# INSTRUCTIONS TO FOLLOW:
From the records below, please return each line that holds the word "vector".

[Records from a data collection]
▬▬▬▬▬▬

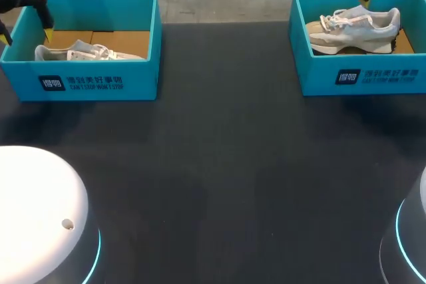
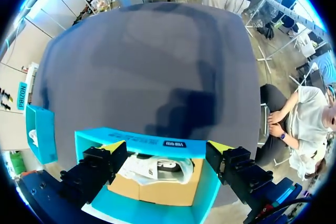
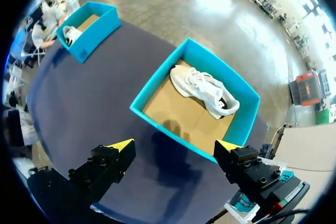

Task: Take the shoe out of the shoebox, open the shoe tongue, remove and reinsert the insole, then place the shoe into the shoebox

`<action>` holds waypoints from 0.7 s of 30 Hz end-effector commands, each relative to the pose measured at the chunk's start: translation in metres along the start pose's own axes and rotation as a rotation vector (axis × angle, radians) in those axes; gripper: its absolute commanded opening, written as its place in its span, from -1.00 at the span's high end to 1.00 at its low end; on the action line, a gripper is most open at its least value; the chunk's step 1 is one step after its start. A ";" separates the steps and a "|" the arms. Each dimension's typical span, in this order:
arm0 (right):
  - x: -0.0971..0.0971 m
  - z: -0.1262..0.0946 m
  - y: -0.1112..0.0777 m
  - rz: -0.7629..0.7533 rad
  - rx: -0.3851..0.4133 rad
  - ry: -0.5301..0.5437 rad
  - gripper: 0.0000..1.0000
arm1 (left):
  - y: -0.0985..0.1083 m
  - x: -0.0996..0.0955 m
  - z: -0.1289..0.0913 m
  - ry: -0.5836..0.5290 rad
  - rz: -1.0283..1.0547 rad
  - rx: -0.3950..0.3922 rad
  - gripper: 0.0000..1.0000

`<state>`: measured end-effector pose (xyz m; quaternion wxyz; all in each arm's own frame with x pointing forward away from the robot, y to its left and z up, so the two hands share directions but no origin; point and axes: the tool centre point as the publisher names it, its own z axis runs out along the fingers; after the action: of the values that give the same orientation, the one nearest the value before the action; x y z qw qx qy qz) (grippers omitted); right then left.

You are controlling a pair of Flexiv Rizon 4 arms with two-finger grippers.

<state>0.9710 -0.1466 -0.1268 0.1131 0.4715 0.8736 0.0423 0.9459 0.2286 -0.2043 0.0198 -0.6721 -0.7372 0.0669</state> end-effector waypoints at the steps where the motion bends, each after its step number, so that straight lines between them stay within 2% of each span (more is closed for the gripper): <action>1: -0.014 0.003 0.005 0.046 0.020 0.020 -1.00 | -0.014 0.001 0.000 -0.013 0.005 -0.040 -1.00; 6: -0.028 0.006 0.001 0.122 0.014 0.030 -1.00 | -0.022 0.000 0.002 -0.025 0.015 -0.034 -1.00; 21: -0.028 0.006 0.002 0.122 0.012 0.032 -1.00 | -0.023 0.000 0.003 -0.017 0.021 -0.025 -1.00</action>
<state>0.9882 -0.1689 -0.1277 0.0938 0.5240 0.8450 0.0512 0.9233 0.2265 -0.2048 0.0049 -0.6793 -0.7310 0.0646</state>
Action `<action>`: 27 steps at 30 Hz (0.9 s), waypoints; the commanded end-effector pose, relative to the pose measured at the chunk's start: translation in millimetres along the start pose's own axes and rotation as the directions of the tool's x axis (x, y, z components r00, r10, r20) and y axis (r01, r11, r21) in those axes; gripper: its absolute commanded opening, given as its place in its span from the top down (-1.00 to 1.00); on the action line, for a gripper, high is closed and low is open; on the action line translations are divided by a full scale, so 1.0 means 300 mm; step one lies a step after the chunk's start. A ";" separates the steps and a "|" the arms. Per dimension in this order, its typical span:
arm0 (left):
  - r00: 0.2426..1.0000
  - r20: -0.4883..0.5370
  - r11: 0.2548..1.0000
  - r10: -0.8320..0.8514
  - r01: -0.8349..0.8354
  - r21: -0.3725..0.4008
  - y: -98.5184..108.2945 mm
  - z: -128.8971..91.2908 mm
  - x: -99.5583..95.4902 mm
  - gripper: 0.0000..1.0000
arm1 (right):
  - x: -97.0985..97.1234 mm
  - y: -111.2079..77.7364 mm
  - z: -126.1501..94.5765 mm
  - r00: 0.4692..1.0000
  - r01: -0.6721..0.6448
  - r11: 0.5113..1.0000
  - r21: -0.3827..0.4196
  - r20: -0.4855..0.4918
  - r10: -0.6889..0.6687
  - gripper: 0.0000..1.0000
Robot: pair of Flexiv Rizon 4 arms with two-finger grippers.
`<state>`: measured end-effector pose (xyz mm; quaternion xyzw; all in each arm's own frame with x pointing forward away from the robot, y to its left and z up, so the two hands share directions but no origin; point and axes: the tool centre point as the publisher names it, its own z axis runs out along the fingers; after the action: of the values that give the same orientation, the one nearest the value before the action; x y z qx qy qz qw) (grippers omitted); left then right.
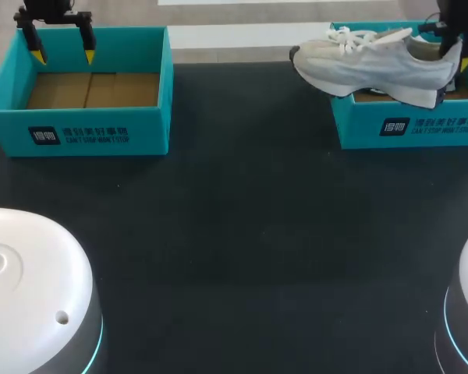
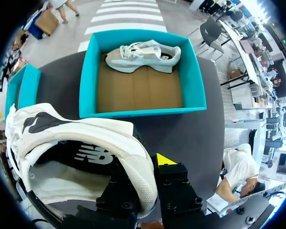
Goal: Take the shoe out of the shoebox, open the shoe tongue, remove and reinsert the insole, then place the shoe into the shoebox
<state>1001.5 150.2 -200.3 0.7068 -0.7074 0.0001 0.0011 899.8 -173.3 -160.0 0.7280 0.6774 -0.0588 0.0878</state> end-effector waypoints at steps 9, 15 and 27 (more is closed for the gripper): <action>1.000 0.001 1.000 0.000 0.000 0.000 0.002 -0.001 0.000 -1.00 | 0.080 -0.093 -0.021 0.998 0.054 0.999 -0.002 0.045 -0.054 1.00; 1.000 0.001 1.000 0.000 0.000 0.000 0.002 -0.001 0.000 -1.00 | 0.218 -0.246 -0.072 0.993 0.092 0.995 -0.035 0.075 -0.089 1.00; 1.000 0.001 1.000 0.000 0.000 0.000 0.002 -0.001 0.000 -1.00 | 0.484 -0.492 -0.112 0.996 0.075 0.993 -0.087 0.059 -0.070 1.00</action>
<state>1001.6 150.2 -200.3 0.7068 -0.7074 0.0001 0.0011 776.0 -25.1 -159.7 0.6978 0.7031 -0.0654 0.1203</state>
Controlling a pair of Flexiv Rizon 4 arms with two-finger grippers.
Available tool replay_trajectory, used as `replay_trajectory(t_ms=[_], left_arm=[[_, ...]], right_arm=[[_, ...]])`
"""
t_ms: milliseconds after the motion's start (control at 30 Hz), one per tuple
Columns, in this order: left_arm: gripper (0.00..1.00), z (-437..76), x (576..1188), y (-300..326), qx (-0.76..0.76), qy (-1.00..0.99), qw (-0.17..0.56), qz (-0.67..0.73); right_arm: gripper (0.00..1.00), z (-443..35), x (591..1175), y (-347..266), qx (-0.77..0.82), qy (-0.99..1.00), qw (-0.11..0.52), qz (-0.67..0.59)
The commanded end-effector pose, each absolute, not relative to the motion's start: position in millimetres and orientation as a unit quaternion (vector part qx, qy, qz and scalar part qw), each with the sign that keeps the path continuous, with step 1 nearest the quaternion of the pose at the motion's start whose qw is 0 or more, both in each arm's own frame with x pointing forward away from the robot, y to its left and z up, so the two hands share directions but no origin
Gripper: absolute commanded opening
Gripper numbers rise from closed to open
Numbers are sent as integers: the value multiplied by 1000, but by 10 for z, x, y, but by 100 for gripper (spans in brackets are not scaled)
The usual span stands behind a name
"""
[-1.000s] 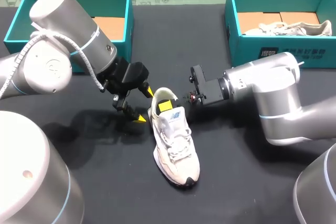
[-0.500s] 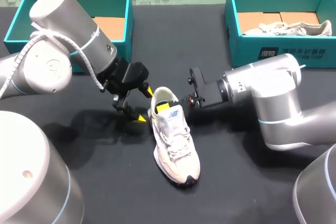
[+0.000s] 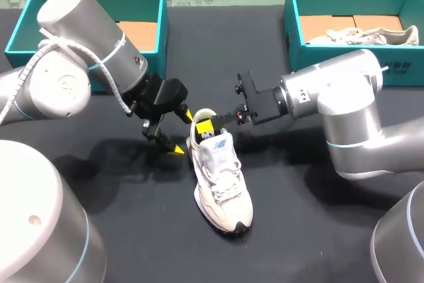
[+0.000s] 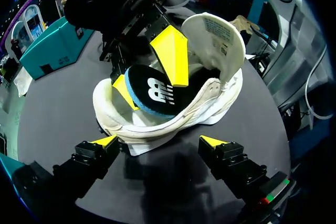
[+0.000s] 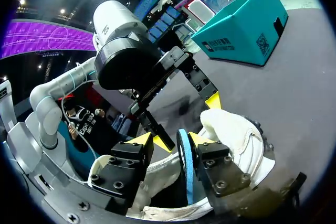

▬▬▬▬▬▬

# SOLVED EXERCISE:
`<action>` holds waypoints from 0.7 s of 30 Hz end-effector commands, each relative to the pose measured at the chunk's start: translation in metres along the start pose's own axes and rotation as a rotation vector (axis × angle, radians) in those axes; gripper: its absolute commanded opening, written as its place in its span, from -1.00 at the span's high end to 1.00 at its low end; on the action line, a gripper is most open at its least value; the chunk's step 1 is one step after its start. A ";" separates the steps and a "|" the arms. Each dimension's typical span, in this order:
The commanded end-effector pose, each absolute, not relative to the motion's start: position in millimetres and orientation as a unit quaternion (vector part qx, qy, qz and scalar part qw), each with the sign that keeps the path continuous, with step 1 nearest the quaternion of the pose at the motion's start whose qw is 0 or more, both in each arm's own frame with x pointing forward away from the robot, y to its left and z up, so the two hands share directions but no origin

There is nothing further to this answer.